La galerie Romanin connaît rapidement un succès retentissant. Les frères Prévert s’y rendent régulièrement, tout comme Django Reinhardt et Lydia Delectorskaïa. A la fois assistante et modèle de Matisse, elle venait souvent veiller à ce que le maître y soit exposé en bonne compagnie, comme le rapporte Pierre Péan dans son livre.

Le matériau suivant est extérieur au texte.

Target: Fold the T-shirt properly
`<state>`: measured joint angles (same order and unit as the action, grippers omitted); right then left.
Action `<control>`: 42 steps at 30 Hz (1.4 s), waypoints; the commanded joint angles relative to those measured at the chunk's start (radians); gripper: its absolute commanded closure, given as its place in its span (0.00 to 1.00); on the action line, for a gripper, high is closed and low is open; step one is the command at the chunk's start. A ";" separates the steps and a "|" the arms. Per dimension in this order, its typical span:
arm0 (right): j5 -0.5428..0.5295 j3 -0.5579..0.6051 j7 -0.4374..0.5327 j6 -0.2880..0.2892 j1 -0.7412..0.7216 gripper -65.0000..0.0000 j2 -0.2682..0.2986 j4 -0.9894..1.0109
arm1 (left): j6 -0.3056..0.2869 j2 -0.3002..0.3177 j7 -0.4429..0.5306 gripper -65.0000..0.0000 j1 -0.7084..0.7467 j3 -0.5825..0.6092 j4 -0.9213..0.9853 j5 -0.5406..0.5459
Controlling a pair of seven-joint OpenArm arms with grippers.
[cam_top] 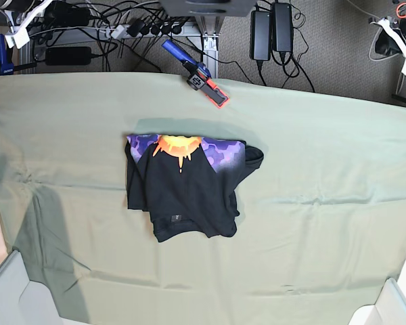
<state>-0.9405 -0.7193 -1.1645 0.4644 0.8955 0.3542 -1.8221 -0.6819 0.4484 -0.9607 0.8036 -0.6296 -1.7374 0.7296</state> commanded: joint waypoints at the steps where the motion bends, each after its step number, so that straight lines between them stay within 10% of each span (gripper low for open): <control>1: -0.017 -0.005 -0.004 0.082 0.017 1.00 0.011 0.007 | 0.007 0.015 0.010 0.91 0.011 -0.006 0.017 0.003; 11: 0.007 0.180 0.007 0.064 -0.008 1.00 0.011 0.235 | 0.091 0.014 0.104 0.91 -0.010 0.178 0.303 -0.127; 19: 0.111 0.494 0.051 0.061 -0.235 1.00 0.011 0.491 | 0.254 -0.004 0.148 0.91 -0.208 0.487 0.555 -0.301; 25: 0.144 0.686 0.086 0.029 -0.415 1.00 -0.002 0.771 | 0.259 -0.084 0.153 0.91 -0.359 0.526 0.799 -0.371; 37: 0.487 0.721 0.273 0.026 -0.667 1.00 -0.216 1.050 | 0.259 -0.130 0.476 0.91 -0.617 0.730 1.173 -0.389; 42: 0.599 0.721 0.294 -0.041 -0.718 1.00 -0.280 1.051 | 0.358 -0.167 0.479 0.91 -0.635 0.856 1.178 -0.389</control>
<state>-0.3344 0.0032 -0.8627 0.4370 0.1715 0.0723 -0.7662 -0.3340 0.2699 -0.4808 0.1692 0.2291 -0.5560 0.3382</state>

Visitez une galerie parisienne

Difficile d’y voir une simple couverture pour la résistance ! Jean Moulin continue de fréquenter les galeries, emmenant Colette Pons avec lui, achetant des aquarelles de Marie Laurencin, des dessins de Renoir, faute de pouvoir acquérir ses tableaux. Il démarche les collectionneurs pour qu’ils déposent chez lui leurs trésors et acceptent d’être payés après la vente, faisant part à sa mère et à sa sœur de sa fierté d’avoir offert un Jongkind au conservateur du musée de Grenoble. Il se rend chez le peintre Tal Coat à Aix-en-Provence, ou chez Pierre Bonnard avec qui il évoque l’idée d’une biographie. « Et profite de ses déplacements pour repérer les terrains d’atterrissage, les caches d’armes et établir de nouveaux contacts », précise Christine Levisse-Touzé.

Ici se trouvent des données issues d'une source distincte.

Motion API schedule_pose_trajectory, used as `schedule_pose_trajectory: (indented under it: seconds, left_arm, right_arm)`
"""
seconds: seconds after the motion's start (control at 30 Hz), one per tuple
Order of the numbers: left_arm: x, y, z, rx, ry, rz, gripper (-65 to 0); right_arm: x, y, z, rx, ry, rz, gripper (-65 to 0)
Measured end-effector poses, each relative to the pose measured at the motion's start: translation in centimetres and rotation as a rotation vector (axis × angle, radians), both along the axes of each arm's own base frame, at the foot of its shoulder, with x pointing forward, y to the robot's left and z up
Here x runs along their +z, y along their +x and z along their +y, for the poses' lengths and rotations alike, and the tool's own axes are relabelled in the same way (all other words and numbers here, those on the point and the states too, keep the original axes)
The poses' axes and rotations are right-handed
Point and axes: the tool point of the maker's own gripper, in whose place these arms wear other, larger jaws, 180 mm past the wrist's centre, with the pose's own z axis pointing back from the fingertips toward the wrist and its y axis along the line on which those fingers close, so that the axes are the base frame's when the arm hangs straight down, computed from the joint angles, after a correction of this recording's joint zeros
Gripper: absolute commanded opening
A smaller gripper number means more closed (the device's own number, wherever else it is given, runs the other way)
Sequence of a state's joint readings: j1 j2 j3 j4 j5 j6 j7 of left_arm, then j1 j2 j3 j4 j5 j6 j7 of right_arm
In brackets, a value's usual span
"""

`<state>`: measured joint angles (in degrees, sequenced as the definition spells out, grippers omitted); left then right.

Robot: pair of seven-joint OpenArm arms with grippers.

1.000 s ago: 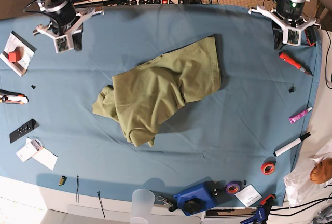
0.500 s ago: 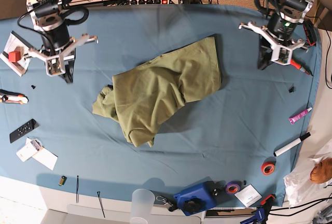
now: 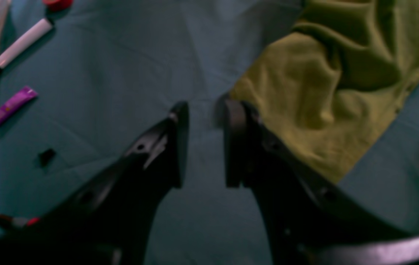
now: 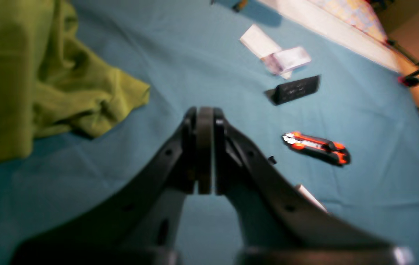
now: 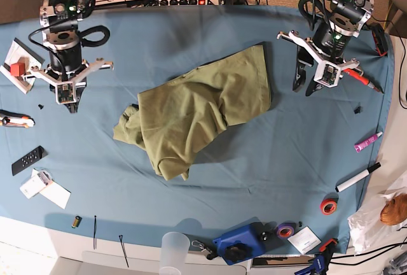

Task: Layout the t-shirt on the table in an organized manner, then fold the t-shirt properly
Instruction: 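Lower both grippers from rest toward the green t-shirt, then grasp the t-shirt edge with the left gripper and drag it outward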

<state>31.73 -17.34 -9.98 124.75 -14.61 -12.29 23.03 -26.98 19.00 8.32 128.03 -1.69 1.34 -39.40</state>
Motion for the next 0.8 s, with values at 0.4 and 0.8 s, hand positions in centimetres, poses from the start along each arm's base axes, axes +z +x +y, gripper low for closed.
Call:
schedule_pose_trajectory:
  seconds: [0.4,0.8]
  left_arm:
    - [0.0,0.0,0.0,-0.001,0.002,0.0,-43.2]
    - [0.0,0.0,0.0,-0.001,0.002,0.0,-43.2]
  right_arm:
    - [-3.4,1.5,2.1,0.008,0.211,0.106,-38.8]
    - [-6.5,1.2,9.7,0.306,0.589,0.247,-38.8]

Le soir du 27 mai 1943, date de la séance inaugurale de la création du Conseil national de la Résistance à Paris, c’est dans une galerie parisienne qu’il rencontre, à 19 heures, Daniel Cordier, son secrétaire général. . Parce qu’il y a là des gouaches de Kandinsky – auxquelles Cordier avoue ne rien comprendre dans ses Mémoires – mais que Jean Moulin espère présenter dans sa galerie de Nice, à laquelle il pense continuellement. Au dîner, comme Max Jacob l’avait fait avec lui, il prit soin de lui expliquer que Cézanne « l’art moderne fondateur », que les surréalistes ont « introduit l’inconscient et le rêve dans l’art » et ce cubisme est « la plus grande révolution picturale de l’histoire », avant d’offrir à ce futur galeriste Histoire de l’art contemporain de Christian Zervos. “Il était heureux” Cordier a écrit.

Trois semaines plus tard, le 21 juin, Jean Moulin est arrêté à Caluire. Interrogé et torturé, il meurt le 8 juillet dans le train qui l’emmenait en Allemagne. Lui qui voulait tant briller dans le monde des arts déclinera, jusqu’au bout, la même identité face à ses bourreaux : Jacques Martel, peintre-décorateur.

La collection de Jean Moulin, ses dessins et les peintures de sa galerie (fermée à la mi-juillet 1943, lorsque sa sœur Laure apprend son décès) sont léguées en 1975 au musée des Beaux-Arts de Béziers.

Article paru dans Télérama n°3258 du 23 juin 2012.